Key Takeaways
Daily Mail wants to sue Google for copyright infringement.
Google took Daily Mail articles without permission to train Bard.
The dataset reportedly consisted of one million articles, with almost 75% sourced from the Daily Mail and 25% from CNN.
The Daily Mail, a big newspaper company in the United Kingdom, is getting ready to file a lawsuit against Google.
The Daily Mail plans to sue Google because Google used articles and content from the Daily Mail website without getting permission first.
Google used the Daily Mail articles to train its AI program, Bard. Bard is similar to ChatGPT which can understand and respond to human questions or instructions.
To train Bard, Google used almost 1 million articles from various websites. Around 75% of those 1 million articles came from the Daily Mail. About 25% came from the CNN.
The reason Google may have chosen these two websites is that they both summarize their articles using bullet points at the start.

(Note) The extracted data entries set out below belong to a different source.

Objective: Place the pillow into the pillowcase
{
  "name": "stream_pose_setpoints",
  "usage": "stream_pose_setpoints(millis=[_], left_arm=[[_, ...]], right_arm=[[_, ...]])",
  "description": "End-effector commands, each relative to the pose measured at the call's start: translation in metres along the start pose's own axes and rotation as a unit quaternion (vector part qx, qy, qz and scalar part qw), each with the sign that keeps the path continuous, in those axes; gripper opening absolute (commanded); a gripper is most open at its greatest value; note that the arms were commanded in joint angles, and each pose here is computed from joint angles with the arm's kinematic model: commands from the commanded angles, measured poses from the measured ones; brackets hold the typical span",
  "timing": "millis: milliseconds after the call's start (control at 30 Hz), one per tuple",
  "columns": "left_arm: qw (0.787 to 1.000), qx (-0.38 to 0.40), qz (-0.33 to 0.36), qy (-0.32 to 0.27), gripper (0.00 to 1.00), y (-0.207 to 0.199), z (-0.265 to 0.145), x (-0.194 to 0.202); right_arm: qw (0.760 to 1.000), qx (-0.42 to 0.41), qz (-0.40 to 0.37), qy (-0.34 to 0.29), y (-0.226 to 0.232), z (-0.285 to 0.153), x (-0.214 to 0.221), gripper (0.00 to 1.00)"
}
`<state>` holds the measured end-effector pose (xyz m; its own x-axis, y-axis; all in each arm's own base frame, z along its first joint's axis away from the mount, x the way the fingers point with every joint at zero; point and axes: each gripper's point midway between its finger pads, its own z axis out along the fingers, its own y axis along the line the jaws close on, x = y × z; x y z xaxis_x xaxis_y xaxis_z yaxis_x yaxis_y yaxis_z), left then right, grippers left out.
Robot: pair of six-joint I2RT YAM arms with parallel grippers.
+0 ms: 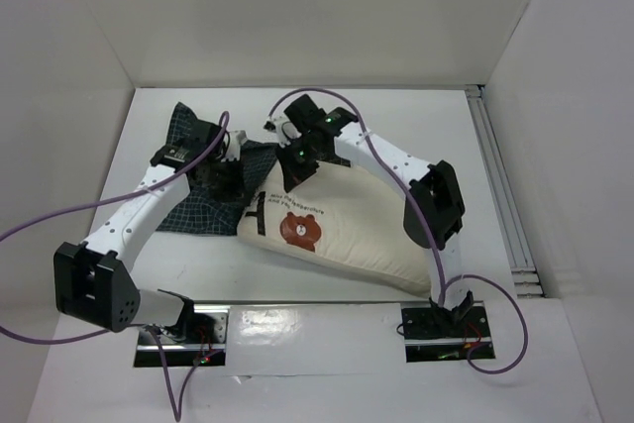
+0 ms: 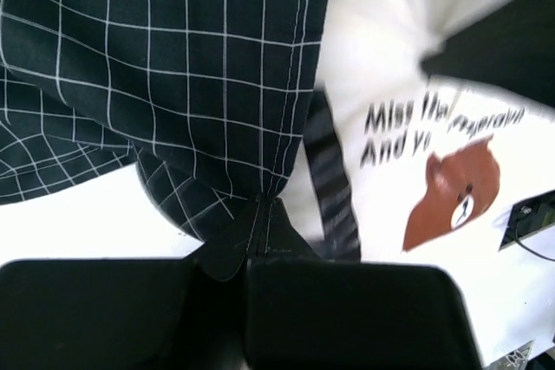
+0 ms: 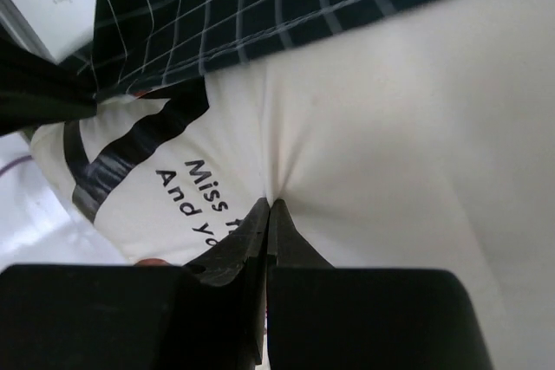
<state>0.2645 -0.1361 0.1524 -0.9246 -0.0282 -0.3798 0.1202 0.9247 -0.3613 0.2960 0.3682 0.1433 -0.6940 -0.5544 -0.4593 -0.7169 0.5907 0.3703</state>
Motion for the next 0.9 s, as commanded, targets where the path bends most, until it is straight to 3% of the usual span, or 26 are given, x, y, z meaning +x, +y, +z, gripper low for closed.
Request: stream_pose_setpoints(millis=[0, 333, 500, 700, 733, 800, 867], left_arm=[[1.0, 0.023, 0.009, -0.007, 0.0, -0.008, -0.008, 0.0], [1.0, 0.015, 0.011, 0.019, 0.0, -0.002, 0.007, 0.004], [0.999, 0.025, 0.02, 0.029, 0.0, -0.006, 0.013, -0.004], [0.999, 0.043, 0.021, 0.024, 0.0, -0.022, 0.023, -0.037], [0.999, 0.042, 0.008, 0.029, 0.0, -0.022, 0.033, -0.043], [0.999, 0.048, 0.009, 0.008, 0.0, -0.03, 0.036, -0.07], [0.999, 0.034, 0.0, 0.003, 0.0, -0.028, 0.05, -0.092]], right_arm=[[0.997, -0.042, -0.002, -0.058, -0.013, -0.017, -0.041, 0.0], [0.984, -0.115, 0.074, -0.118, -0.062, -0.022, -0.075, 0.0], [0.97, -0.08, 0.157, -0.17, -0.1, -0.029, -0.085, 0.0], [0.926, -0.014, 0.271, -0.261, -0.148, -0.044, -0.107, 0.0], [0.925, -0.015, 0.275, -0.261, -0.148, -0.044, -0.107, 0.13], [0.926, -0.006, 0.265, -0.268, -0.146, -0.052, -0.106, 0.58], [0.935, 0.017, 0.219, -0.278, -0.123, -0.067, -0.106, 0.79]])
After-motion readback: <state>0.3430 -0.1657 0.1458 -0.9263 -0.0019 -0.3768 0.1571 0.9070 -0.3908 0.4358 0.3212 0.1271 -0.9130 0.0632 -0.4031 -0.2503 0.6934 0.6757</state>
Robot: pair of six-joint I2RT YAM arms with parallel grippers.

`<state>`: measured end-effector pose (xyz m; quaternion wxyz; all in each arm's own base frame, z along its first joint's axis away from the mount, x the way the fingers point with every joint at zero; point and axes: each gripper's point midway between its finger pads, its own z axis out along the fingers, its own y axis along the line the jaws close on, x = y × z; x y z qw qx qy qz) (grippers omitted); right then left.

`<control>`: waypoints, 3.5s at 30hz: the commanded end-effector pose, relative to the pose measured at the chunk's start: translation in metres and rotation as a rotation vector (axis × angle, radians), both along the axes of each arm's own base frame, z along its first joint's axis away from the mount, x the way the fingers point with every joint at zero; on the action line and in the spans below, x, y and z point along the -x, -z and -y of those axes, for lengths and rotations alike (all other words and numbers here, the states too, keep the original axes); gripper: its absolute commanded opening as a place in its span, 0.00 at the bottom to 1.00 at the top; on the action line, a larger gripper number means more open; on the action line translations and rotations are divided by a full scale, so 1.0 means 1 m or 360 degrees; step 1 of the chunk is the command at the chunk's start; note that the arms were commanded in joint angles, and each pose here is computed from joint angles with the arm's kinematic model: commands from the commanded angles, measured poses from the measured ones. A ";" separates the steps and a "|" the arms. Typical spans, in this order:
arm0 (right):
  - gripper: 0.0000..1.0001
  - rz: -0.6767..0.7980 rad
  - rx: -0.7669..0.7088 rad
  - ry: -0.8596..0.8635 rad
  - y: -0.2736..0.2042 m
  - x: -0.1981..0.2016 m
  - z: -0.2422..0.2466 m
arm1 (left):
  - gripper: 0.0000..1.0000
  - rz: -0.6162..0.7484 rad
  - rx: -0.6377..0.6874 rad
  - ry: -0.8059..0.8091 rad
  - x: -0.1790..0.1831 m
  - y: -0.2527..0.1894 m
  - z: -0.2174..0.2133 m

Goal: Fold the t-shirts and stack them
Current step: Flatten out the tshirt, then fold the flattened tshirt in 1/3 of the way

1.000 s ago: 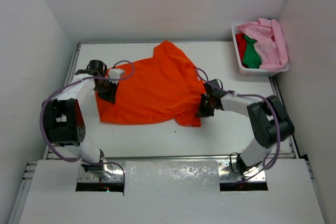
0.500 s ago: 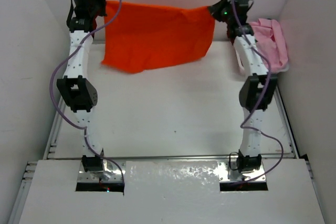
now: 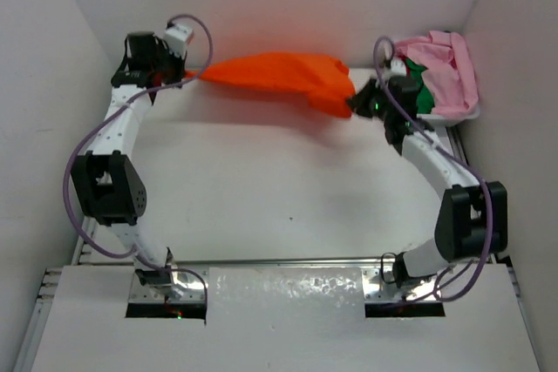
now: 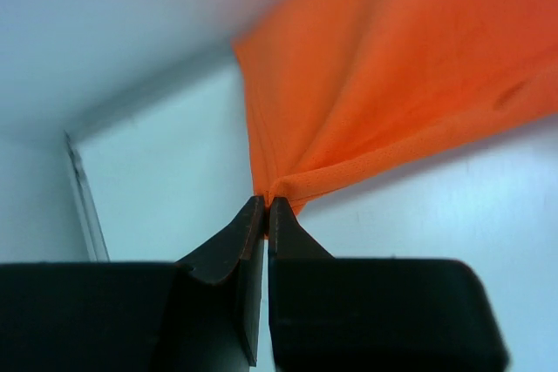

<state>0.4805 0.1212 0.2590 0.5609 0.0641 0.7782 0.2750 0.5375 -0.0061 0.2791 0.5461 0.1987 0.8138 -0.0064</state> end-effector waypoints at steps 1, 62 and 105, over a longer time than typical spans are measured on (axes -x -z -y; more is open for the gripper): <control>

Google likely had Bard practice by showing it the summaries and asking it to fill in the missing parts from the full article text.
The publishing house, Daily Mail and General Trust (DMGT), owned by Lord Rothermere, is said to have sought legal advice. DMGT is consulting with lawyers to prepare a copyright lawsuit against Google over using their articles without consent.

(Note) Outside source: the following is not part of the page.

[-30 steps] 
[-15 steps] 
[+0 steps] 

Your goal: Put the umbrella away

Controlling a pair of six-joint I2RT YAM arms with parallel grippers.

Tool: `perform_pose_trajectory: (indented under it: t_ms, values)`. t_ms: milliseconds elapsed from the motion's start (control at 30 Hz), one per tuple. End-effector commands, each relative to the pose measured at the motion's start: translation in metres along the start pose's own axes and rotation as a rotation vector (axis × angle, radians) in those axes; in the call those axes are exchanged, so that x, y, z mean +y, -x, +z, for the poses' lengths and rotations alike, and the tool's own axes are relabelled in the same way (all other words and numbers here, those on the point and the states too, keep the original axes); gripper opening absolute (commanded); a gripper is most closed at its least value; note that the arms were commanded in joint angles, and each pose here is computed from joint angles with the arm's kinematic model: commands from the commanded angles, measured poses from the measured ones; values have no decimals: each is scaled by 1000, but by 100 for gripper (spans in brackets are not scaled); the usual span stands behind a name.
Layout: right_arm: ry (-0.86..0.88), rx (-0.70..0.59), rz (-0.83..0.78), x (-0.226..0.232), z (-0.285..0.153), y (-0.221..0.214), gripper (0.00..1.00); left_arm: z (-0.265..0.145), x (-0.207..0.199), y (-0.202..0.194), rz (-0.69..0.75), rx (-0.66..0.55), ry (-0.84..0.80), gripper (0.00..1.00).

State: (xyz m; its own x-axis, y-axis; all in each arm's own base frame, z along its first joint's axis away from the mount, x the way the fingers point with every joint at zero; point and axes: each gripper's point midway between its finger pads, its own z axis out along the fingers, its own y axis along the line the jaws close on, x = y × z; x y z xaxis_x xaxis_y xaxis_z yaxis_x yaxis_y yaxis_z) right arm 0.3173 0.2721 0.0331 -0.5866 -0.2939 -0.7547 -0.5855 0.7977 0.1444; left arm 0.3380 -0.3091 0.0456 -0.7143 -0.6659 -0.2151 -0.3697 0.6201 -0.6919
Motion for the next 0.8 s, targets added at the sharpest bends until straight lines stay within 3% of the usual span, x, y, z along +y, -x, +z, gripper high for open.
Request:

Tensions Around the Use of Online Content for AI
This situation highlights tensions between news publishers and tech companies like Google around the use of online content.
Publishers are worried that having their content used without compensation could negatively impact their business.
In the past, search engines simply indexed website content to include in search results. But now AI requires actually ingesting and learning from that content during training. Many publishers feel they should be paid if their proprietary material is used in this way.
Separate Class Action Lawsuit in the US
Separately from the Daily Mail case, Google is also facing a proposed class action lawsuit in the United States over similar issues. A class action allows a group of people to sue as a single entity.
In this US case, the plaintiffs include authors and others who claim Google illegally used their copyrighted content and personal data to train AI systems.
The plaintiffs want up to $5 billion from Google if the company is found liable.
Major news companies and writers are taking Google to court. They accuse Google of improperly taking and using their proprietary data to develop AI technologies, without getting consent or providing compensation.
The lawsuits could result in Google having to pay large penalties if the claims are proven true in court.
Google says the claims against them are not true. A general counsel at Google named Halimah DeLaine Prado gave a statement.
She said American laws allow companies to use public information from the internet to create new helpful things. Since Google used publicly available information, she believes they did nothing wrong.